Beginning at the line with "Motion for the", output each line to the end of the listing below exactly, please.

Source data section start

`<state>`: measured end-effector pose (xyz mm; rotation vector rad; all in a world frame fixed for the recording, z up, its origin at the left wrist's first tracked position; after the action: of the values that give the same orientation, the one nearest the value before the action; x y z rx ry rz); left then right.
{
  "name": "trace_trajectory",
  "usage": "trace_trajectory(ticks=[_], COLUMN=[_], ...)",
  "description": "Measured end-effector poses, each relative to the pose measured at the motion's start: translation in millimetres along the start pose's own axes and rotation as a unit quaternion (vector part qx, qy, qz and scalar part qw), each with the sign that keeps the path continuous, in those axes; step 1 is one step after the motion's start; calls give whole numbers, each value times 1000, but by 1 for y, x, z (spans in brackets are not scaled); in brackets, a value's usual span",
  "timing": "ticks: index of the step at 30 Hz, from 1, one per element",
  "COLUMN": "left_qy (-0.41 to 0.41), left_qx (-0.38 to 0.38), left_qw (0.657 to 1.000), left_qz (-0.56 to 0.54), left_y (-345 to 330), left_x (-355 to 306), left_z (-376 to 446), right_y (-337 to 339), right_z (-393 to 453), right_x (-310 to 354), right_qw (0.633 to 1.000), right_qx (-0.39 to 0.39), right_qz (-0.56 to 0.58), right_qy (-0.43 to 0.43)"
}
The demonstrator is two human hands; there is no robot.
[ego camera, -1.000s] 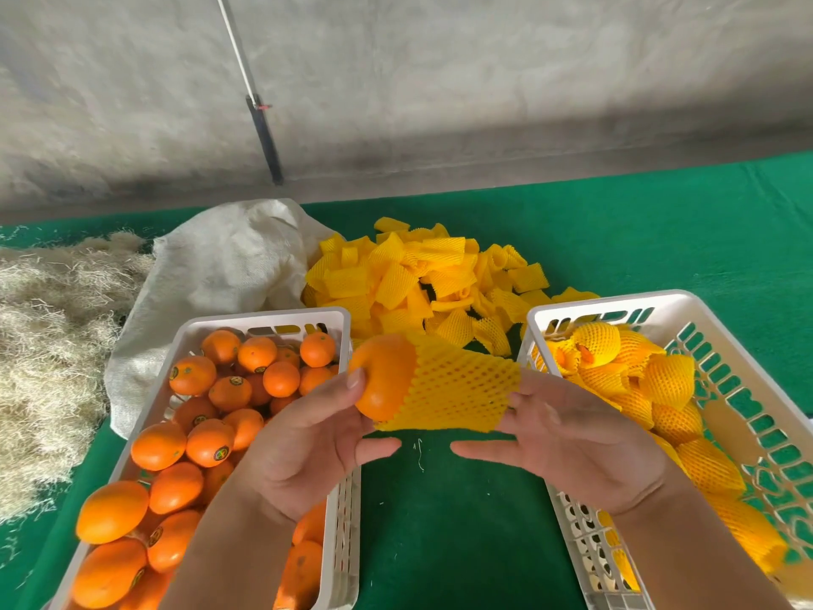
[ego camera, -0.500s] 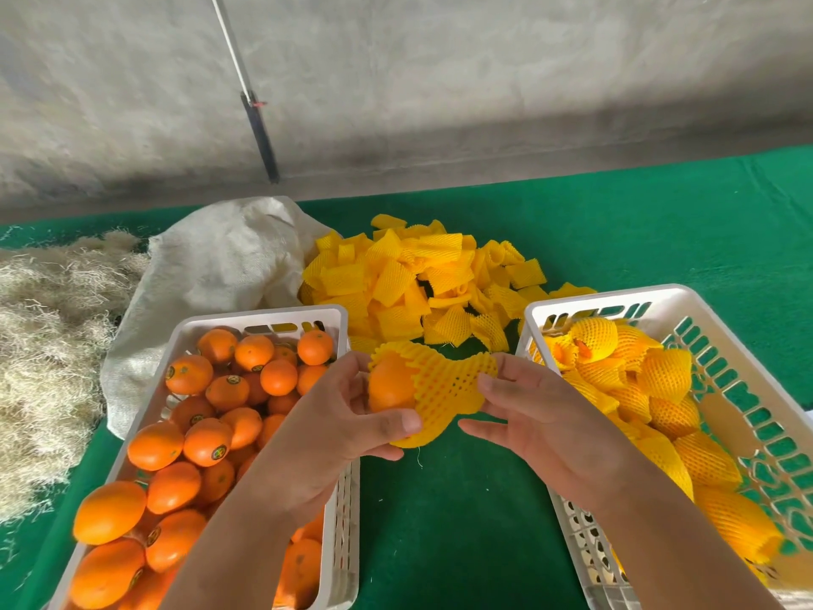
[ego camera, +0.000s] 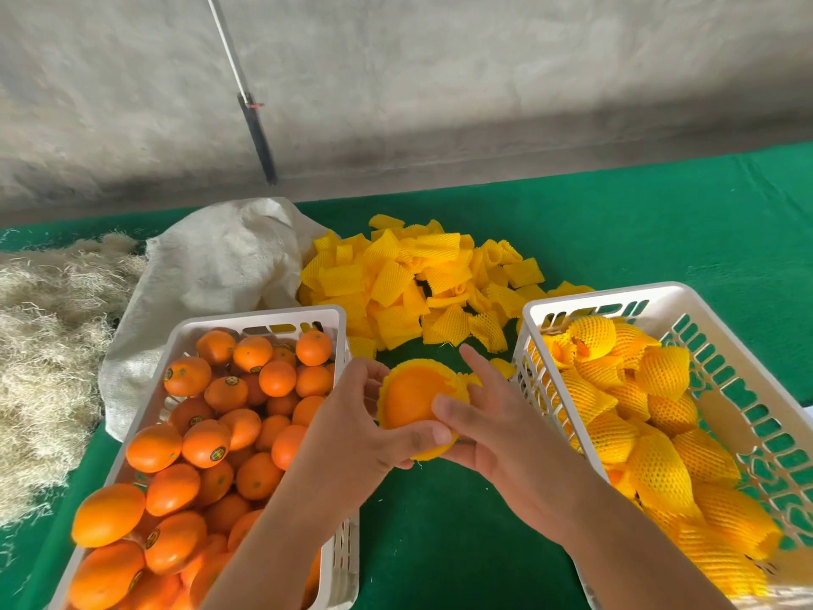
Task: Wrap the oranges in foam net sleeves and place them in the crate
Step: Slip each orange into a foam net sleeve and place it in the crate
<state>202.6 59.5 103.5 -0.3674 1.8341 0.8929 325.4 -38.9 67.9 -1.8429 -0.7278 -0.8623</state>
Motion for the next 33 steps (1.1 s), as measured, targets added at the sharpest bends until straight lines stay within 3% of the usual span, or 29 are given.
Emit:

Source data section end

Exercise solution |
Motion for the next 33 steps (1.1 s), as measured, targets added at the sharpest bends until straight lines stay within 3% of the usual span, or 29 are given.
Emit:

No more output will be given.